The entire unpaid principal balance of this Note and interest accrued with respect thereto shall be immediately due and payable upon the occurrence of any of the following (each, an “Event of Default”):

a.  The Maker filing for relief under any bankruptcy law;

b. The filing of a lien, the issuance of a levy or execution, or the seizure, attachment or garnishment, or the entry of judgment on or against Maker or any of Maker’s property which shall not be released, satisfied of record or bonded within twenty (20) days thereafter, except liens which exist as the date hereof or liens to which the Payee shall consent;

c. The Maker creates, incurs, assumes or suffers to exist any liability for borrowed money, except borrowings in existence or committed on the date hereof and indebtedness to trade creditors or financial institutions incurred in the ordinary course of business; or

d. The Maker has failed to pay the principal and any accrued and unpaid interest on the Maturity Date.

 
 

 
The obligations under this Note shall be secured by certain collateral of Maker in accordance with the terms of a Security Agreement entered into on the date hereof.

All rights and remedies available to the Payee pursuant to the provisions of applicable law and otherwise are cumulative, not exclusive and enforceable alternatively, successively and/or concurrently after default by Maker pursuant to the provisions of this Note.

The Maker waives demand, presentment, protest and notice of any kind and consents to the extension of time of payments, the release, surrender or substitution of any and all security or guarantees for the obligations evidenced hereby or other indulgence with respect to this Note, all without notice.

This Note may not be changed, modified or terminated orally, but only by an agreement in writing, signed by the party to be charged.

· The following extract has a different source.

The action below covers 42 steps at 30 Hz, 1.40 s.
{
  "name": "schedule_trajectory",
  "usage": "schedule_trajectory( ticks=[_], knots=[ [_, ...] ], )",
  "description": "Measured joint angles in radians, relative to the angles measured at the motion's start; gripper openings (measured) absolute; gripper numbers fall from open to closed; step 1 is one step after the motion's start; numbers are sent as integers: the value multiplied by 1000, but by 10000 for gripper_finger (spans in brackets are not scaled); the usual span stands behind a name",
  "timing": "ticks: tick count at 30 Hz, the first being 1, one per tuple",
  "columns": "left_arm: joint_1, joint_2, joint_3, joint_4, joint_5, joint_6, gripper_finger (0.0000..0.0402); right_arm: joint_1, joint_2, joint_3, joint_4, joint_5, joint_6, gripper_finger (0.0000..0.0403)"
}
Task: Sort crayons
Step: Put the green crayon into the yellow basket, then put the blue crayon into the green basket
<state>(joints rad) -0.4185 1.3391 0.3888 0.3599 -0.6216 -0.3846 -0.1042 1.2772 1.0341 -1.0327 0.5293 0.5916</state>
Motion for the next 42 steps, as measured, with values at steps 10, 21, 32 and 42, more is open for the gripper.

In the event of any litigation with respect to the obligations evidenced by this Note, the Maker waives the right to a trial by jury and all rights of set-off and rights to interpose permissive counterclaims and cross-claims. In the event this Note shall be in default, and placed with an attorney for collection, then Maker agrees to pay all reasonable attorney fees and costs of collection of Payee. This Note shall be governed by and construed in accordance with the laws of the State of California and shall be binding upon the successors, assigns, heirs, administrators and executors of the Maker and inure to the benefit of the Payee, its successors, endorsees, assigns, heirs, administrators and executors.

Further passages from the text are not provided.